I need define some case classes like the following one:
case class Gt(key: String, value: Any) extends Expression {
def evalute[V, E](f: String => Any) = {
def compare(v: Any): Boolean = {
v match {
case x: Number => x.doubleValue > value.asInstanceOf[Number].doubleValue
case x: Array[_] => x.forall(a => compare(a))
case x => x.toString > value.toString
}
}
compare(f(key))
}
}
i don't like repeat that for > < >= and <=
i also tried this:
trait Expression {
def evalute[V, E](f: String => Any) = true
def compare(v: Any, value: Any, cp: (Ordered[_], Ordered[_]) => Boolean): Boolean = {
v match {
case x: Number => cp(x.doubleValue, value.asInstanceOf[Number].doubleValue)
case x: Array[_] => x.forall(a => compare(a, value, cp))
case x => cp(x.toString, value.toString)
}
}
}
case class Gt(key: String, value: Any) extends Expression {
def evalute[V, E](f: String => Any) = {
compare(f(key), value, ((a, b) => a > b))
}
}
but that not working :(
error: could not find implicit value for parameter ord: scala.math.Ordering[scala.math.Ordered[_ >: _$1 with _$2]]
compare(f(key), value, ((a, b) => a > b))
Is there a way that pass a operator as a function in scala?
(a, b) => a > b works fine.
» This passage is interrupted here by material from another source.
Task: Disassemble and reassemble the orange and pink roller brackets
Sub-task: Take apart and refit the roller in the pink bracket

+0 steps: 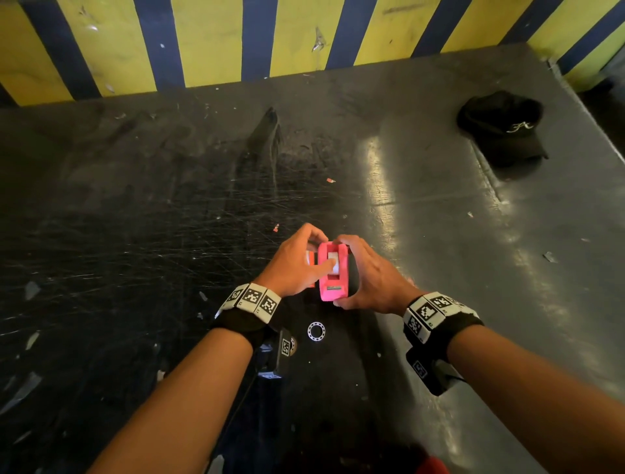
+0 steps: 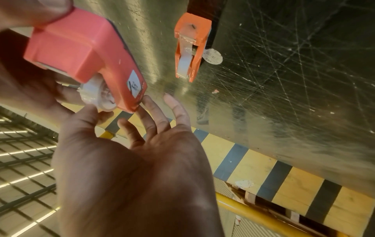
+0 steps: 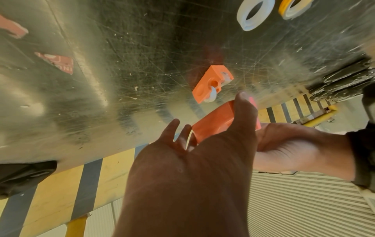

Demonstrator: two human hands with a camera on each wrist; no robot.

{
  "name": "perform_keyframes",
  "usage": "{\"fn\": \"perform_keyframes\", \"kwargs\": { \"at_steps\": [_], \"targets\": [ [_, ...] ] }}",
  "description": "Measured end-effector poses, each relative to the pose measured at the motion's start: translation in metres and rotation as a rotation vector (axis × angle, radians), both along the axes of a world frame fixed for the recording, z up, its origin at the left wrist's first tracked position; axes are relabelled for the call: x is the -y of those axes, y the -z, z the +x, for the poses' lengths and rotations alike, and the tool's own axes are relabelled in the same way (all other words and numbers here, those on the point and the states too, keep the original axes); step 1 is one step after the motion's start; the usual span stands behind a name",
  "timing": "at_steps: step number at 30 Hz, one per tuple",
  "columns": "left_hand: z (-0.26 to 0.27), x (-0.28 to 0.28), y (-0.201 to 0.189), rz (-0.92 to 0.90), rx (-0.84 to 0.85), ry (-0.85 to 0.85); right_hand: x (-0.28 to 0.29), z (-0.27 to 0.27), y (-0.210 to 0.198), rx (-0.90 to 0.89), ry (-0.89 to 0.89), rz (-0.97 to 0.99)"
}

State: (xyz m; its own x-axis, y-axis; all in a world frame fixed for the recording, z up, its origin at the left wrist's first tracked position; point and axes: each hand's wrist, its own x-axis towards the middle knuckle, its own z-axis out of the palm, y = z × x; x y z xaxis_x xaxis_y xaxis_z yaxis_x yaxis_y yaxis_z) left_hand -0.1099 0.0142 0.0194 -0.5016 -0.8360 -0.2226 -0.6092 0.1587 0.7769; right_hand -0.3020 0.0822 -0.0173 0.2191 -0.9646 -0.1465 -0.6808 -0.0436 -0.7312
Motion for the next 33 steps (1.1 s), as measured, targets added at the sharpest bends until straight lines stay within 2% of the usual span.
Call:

Your problem is with the types.
What are V and E in evalute[V, E] supposed to be?
You pass it (a, b) => a > b as the parameter cp: (Ordered[_], Ordered[_]) => Boolean. So you have a: Ordered[_] and b: Ordered[_]. Which is the same as a: Ordered[X] forSome {type X} and b: Ordered[Y] forSome {type Y}. With these types, a > b doesn't make sense.
In Scala, those are not operators, but methods. You can lift any method to a function by putting an underscore after it. e.g.
Welcome to Scala version 2.8.0.final (Java HotSpot(TM) Client VM, Java 1.6.0_21).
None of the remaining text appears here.